### WHAT YOU ARE ASKED TO DO
Scan the listing below and copy each line holding the word "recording".

### DATASET CONTENT

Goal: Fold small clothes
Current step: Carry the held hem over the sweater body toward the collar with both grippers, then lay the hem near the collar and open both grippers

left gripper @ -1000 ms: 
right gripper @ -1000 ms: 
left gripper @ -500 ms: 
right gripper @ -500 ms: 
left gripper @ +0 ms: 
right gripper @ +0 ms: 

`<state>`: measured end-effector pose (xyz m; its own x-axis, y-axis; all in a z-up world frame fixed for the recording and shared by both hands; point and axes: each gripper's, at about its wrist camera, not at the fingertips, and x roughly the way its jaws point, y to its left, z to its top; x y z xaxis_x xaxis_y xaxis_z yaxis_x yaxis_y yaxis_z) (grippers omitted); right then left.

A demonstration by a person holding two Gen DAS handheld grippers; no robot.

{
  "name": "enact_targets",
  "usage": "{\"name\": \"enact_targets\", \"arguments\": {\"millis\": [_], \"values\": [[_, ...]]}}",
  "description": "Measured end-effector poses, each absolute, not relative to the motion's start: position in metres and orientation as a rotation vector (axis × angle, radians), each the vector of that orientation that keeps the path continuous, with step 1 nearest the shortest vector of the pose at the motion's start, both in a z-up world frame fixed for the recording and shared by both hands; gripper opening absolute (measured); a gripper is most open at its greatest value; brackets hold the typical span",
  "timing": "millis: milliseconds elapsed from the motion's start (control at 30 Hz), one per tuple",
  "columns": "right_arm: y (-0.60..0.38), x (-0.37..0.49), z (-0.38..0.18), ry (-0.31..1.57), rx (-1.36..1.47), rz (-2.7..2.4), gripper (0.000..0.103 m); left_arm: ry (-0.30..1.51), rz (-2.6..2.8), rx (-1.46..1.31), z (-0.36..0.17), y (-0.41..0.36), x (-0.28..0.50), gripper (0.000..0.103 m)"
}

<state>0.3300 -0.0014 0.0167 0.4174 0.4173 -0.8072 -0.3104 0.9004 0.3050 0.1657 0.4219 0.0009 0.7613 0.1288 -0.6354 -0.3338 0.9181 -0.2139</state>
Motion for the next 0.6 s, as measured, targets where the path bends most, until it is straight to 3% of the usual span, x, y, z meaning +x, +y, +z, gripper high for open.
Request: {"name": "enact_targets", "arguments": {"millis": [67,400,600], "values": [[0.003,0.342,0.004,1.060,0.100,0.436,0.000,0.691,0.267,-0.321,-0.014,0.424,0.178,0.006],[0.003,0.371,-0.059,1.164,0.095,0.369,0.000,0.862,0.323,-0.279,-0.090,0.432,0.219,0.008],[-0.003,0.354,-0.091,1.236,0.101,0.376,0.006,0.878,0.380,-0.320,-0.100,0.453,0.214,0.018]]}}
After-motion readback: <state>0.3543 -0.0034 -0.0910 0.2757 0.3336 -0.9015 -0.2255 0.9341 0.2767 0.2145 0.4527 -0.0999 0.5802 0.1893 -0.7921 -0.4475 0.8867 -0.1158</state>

### ANSWER SECTION
`<state>`: measured end-effector pose (xyz m; its own x-axis, y-axis; all in a z-up world frame fixed for the recording and shared by both hands; point and axes: each gripper's, at about its wrist camera, not at the fingertips, and x roughly the way its jaws point, y to its left, z to its top; x y z xaxis_x xaxis_y xaxis_z yaxis_x yaxis_y yaxis_z) (grippers omitted); right then left.
  "description": "Measured end-effector poses, each absolute, not relative to the motion's start: position in metres and orientation as a rotation vector (axis × angle, radians), each the vector of that orientation that keeps the path continuous, with step 1 nearest the shortest vector of the pose at the motion's start, both in a z-up world frame fixed for the recording and shared by both hands; gripper opening absolute (measured); a gripper is most open at its greatest value; brackets hold the typical span",

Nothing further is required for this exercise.